(DATA SHOWN Opens)
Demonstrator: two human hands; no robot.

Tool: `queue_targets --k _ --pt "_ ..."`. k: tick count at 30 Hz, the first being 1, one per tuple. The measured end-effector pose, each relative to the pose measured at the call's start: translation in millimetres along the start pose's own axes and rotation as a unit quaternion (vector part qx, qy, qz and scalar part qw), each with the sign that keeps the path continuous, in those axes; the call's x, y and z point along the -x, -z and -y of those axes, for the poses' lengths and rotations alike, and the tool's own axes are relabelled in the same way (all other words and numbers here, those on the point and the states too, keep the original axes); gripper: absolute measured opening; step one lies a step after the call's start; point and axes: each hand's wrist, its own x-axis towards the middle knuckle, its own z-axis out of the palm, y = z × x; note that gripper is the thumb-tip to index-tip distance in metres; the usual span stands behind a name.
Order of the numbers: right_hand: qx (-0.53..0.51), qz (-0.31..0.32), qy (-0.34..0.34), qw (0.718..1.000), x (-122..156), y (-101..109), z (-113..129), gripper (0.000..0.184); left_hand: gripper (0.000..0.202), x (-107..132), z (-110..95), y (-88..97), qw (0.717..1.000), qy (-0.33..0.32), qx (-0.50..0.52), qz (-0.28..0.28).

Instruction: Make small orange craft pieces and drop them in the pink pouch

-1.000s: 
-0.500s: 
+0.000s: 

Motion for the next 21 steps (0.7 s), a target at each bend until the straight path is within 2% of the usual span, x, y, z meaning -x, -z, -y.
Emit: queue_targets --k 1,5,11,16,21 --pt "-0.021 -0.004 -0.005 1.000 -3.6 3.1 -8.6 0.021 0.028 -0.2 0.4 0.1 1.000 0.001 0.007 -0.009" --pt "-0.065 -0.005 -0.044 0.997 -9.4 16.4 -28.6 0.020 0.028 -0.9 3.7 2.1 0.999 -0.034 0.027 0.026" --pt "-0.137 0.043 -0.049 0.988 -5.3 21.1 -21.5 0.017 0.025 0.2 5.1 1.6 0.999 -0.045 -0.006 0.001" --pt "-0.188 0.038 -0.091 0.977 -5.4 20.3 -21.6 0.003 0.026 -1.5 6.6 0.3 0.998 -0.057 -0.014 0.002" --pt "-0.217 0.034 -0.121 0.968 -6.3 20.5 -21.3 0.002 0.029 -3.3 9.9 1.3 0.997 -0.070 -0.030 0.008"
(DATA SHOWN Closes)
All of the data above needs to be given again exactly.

◆ WRITTEN RESPONSE ◆
Demonstrator: two human hands; no robot.

Tool: `queue_targets --k _ --pt "_ ..."`. k: tick count at 30 Hz, the first being 1, one per tuple. The measured end-effector pose, each relative to the pose measured at the call's start: translation in millimetres along the start pose's own axes and rotation as a unit quaternion (vector part qx, qy, qz and scalar part qw), each with the sign that keeps the path continuous, in those axes; the call's x, y and z point along the -x, -z and -y of those axes, for the poses' lengths and rotations alike, and the tool's own axes are relabelled in the same way (all other words and numbers here, those on the point and the states too, keep the original axes); gripper: absolute measured opening; step one lies a step after the call's start; point and axes: each hand's wrist, its own x-axis towards the middle knuckle, its own z-axis out of the palm, y = z × x; note that gripper is the thumb-tip to index-tip distance in metres; the usual span stands behind a name.
Order of the numbers: right_hand: qx (-0.53..0.51), qz (-0.31..0.32), qy (-0.34..0.34), qw (0.718..1.000), x (-122..156), y (-101..109), z (-113..129), gripper (0.000..0.184); left_hand: gripper (0.000..0.202), x (-107..132), z (-110..95), y (-88..97), qw (0.717..1.000), qy (-0.33..0.32), qx (-0.50..0.52), qz (-0.28..0.28).

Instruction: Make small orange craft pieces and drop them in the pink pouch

-1.000s: 
-0.500s: 
+0.000s: 

Motion for the next 21 steps (0.7 s), a target at each bend until the straight path is within 2% of the usual span, x, y, z meaning -x, -z, -y.
Emit: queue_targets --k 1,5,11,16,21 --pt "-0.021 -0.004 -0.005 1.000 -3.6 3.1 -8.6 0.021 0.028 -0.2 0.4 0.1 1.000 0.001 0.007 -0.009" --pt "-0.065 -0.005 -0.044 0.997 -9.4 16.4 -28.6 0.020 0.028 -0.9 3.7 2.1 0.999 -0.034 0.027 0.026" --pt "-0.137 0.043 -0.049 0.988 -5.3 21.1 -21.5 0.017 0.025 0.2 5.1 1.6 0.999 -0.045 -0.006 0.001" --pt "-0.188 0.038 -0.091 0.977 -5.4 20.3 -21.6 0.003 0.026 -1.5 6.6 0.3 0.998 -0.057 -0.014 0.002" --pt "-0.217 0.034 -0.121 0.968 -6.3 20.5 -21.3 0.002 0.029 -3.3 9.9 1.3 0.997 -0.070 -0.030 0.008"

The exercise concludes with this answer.